Request For Advice and Guidance On Writing a Scheme To C Compiler?

Dear Lambda The Ultimate,

I've been working very hard recently on writing something I thought would be entirely straightforward: A scheme to C compiler that bootstraps - nothing I do seems to work. On my first attempt (which was able to compile and run its own parser) there was no GC or tail calls so it demanded >8GB of memory and failed, on my next the emitted code blows up so huge that it grinds to a halt. I hope someone could give me some advice on what I should do or what I need to learn to complete this?

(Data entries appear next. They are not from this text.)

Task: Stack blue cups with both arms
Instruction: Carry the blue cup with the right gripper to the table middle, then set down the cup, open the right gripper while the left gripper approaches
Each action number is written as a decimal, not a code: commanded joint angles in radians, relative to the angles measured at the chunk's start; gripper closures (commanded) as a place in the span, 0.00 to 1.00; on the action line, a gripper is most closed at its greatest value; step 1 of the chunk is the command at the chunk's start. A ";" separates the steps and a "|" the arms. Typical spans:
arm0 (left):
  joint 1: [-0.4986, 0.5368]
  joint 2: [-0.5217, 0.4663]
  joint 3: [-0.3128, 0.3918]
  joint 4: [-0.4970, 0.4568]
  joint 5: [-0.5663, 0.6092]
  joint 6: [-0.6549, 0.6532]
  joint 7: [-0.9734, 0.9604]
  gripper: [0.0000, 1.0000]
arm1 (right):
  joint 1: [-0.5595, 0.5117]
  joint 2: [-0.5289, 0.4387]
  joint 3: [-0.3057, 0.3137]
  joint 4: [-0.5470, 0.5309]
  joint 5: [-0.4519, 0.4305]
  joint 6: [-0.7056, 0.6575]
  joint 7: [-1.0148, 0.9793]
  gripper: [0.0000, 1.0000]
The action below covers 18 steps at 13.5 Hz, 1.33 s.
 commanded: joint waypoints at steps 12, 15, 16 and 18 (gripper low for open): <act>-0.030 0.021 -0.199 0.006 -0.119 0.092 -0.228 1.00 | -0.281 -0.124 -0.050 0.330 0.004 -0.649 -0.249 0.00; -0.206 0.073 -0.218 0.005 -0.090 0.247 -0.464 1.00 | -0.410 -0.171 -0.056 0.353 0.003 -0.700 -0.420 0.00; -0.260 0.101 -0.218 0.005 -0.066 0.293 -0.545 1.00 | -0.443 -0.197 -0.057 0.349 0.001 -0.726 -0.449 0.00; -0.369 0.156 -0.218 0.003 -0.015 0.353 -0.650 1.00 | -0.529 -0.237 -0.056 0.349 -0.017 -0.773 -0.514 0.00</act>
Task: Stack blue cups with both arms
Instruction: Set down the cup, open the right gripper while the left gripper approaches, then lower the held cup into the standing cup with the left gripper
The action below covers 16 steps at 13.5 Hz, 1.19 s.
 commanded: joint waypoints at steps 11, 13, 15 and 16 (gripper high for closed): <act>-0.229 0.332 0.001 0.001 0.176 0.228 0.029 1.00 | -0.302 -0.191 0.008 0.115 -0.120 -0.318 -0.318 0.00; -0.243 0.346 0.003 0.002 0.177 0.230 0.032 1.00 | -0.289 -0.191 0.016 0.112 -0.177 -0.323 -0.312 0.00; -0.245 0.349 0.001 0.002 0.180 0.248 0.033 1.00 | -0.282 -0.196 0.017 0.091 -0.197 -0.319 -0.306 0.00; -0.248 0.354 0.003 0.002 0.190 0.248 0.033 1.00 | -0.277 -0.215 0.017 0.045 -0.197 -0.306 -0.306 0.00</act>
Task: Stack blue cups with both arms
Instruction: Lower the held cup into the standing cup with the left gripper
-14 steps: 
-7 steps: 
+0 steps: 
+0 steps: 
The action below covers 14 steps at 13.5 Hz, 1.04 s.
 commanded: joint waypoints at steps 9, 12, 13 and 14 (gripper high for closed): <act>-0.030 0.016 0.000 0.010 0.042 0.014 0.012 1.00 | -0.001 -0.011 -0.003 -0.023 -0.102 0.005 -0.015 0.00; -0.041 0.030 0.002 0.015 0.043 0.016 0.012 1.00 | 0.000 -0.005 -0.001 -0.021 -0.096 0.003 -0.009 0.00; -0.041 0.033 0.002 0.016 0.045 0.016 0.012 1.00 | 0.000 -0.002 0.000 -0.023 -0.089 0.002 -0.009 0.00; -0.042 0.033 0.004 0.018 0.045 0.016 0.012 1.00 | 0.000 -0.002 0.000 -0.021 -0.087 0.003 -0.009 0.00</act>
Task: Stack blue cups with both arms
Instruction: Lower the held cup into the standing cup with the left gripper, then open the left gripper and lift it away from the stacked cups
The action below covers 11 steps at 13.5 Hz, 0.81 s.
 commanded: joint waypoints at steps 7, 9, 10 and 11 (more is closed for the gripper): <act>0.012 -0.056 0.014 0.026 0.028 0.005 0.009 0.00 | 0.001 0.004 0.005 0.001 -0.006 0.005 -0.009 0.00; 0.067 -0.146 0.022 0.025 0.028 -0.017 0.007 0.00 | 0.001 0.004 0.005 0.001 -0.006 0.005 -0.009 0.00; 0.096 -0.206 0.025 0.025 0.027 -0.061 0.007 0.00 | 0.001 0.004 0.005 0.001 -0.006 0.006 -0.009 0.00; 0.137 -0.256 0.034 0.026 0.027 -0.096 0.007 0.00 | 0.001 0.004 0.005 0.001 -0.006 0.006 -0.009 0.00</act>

It would also be interesting to discuss and read about other members experiences.

Starting

I've been interested in programming languages since I started programming a long time ago, and have explored and written parsers, type checkers and interpreters for a fair selection of different types of programming languages like lisp (of course!), prolog (and minikanren), a cut down version of haskell with hindly milnor type checking as well as some unusual things like linear and reversible programming languages.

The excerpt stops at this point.